Setiap hilir selalu dipenuhi sampah. Tidak heran, sampah itu hasil dari kiriman dari hulu, sebagai bukti otentik bahwa masyarakat Balikpapan belum bisa membuang sampah pada tempat yang telah disediakan.
Di samping itu, saya juga tidak ingin menyalahkan masyarakat, karena mungkin saja tempat penampungan sampah (TPS) Â jumlahnya sedikit. Seperti nasib yang ada di rumah saya, di pesisir Sungai Manggar, tepatnya di Desa Trans, RT. 32, Kelurahan Manggar Baru, Balikpapan Timur. TPS yang disediakan di tempat saya hanya ada satu, yaitu di samping rumah susun.
TPS-nya memang besar, namun jaraknya terlalu jauh. Sedangkan, di tempat saya ada 5 lebih rukun tetangga (RT) yang jaraknya 3 sampai 4 km ke TPS itu. Alhasil, masyarakat berpikir instan, membuang sampah di Sungai Manggar. Kata orang-orang pintar, itu sudah menjadi budaya kita, masyarakat Indonesia. Budaya yang menurut saya budaya pembodohan, yang diberitahu dari generasi ke generasi.
Saat ini Sungai Manggar kurang bersahabat. Ketika air surut, banyak ditemui sampah dan bekas jaring yang membuat pemancing kadang kesal karena mata pancing tersangkut di jaring itu. Saya ingat, dulu, sekitar tahun 2008 ke bawah, sungai yang ada di dekat rumah saya ini berpasir. Pasirnya begitu halus. Sekarang sudah menjadi lumpur. Lumpurnya pun bau. Perubahannya jauh sekali.
Banyak cerita indah didapat di sungai. Bahkan mitos yang diceritakan turun-temurun, setiap sungai telah dihuni oleh dewa atau makhluk gaib, yang suatu saat akan murka ketika tempatnya diganggu.
Orang tak percaya lagi dengan mitos-mitos itu. Lebih tepatnya mereka mengatakannya takhayul. katanya, semua sudah bisa dibuktikan dengan ilmu pasti dan kesadaran berpikir logika. Kepekaan ini yang semakin menunjukkan insting alamiah yang diwarisi para leluhur akan luntur.
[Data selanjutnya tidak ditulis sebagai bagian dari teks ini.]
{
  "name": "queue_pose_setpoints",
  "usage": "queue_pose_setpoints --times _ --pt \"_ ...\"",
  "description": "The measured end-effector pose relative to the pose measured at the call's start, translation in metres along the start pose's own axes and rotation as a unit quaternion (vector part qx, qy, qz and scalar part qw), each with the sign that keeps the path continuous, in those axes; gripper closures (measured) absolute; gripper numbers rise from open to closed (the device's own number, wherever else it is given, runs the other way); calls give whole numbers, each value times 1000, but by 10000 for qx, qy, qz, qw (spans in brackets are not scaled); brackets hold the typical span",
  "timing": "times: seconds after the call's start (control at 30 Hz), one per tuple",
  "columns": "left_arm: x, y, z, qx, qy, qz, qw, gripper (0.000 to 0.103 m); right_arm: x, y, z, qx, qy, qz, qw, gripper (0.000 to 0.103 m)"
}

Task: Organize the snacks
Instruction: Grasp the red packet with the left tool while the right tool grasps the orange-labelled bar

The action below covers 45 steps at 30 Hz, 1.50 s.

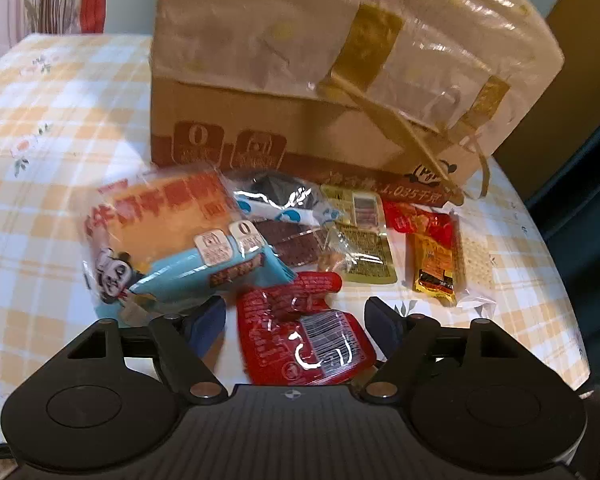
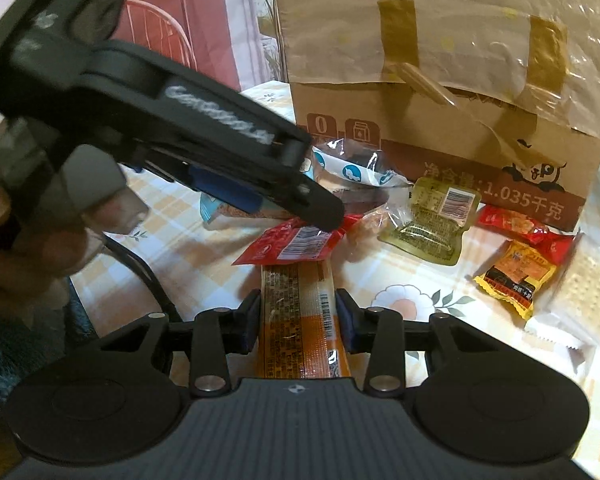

Leluhur kita sangat mencintai alam, maka dari itu, mereka mampu membaca atau menyimpulkan setiap gejala alam.
Saking besarnya, ikan kerapu itu tak bisa kemana-mana dan untuk makan pun ia hanya membuka mulut, menunggu mangsa lewat tepat di depan mulutnya. Tidak heran, jika jembatan Manggar biasa goyang, itu berarti kerapu lagi banyak bergerak. Begitulah cerita yang saya dengar dari orang-orang dewasa, dulu, ketika saya masih kecil.
Mitos dan takhayul adalah warisan dari nenek moyang. Selain itu, demi menyelamatkaan bumi, nenek moyang kita berhasil memelihara nilai-nilai yang terkandung dalam 5 K. 5 K itu, yakni keselarasan, keseimbangan, kelestarian, kemanusiaan, kesetiakawanan atau solidaritas.
Bagaimana manusia tidak menguasai alam sepenuhnya, bagaimana semua unsur bergerak, saling melindungi dan melengkapi, mengambil secukupnya, memeliharanya, dan merawatnya.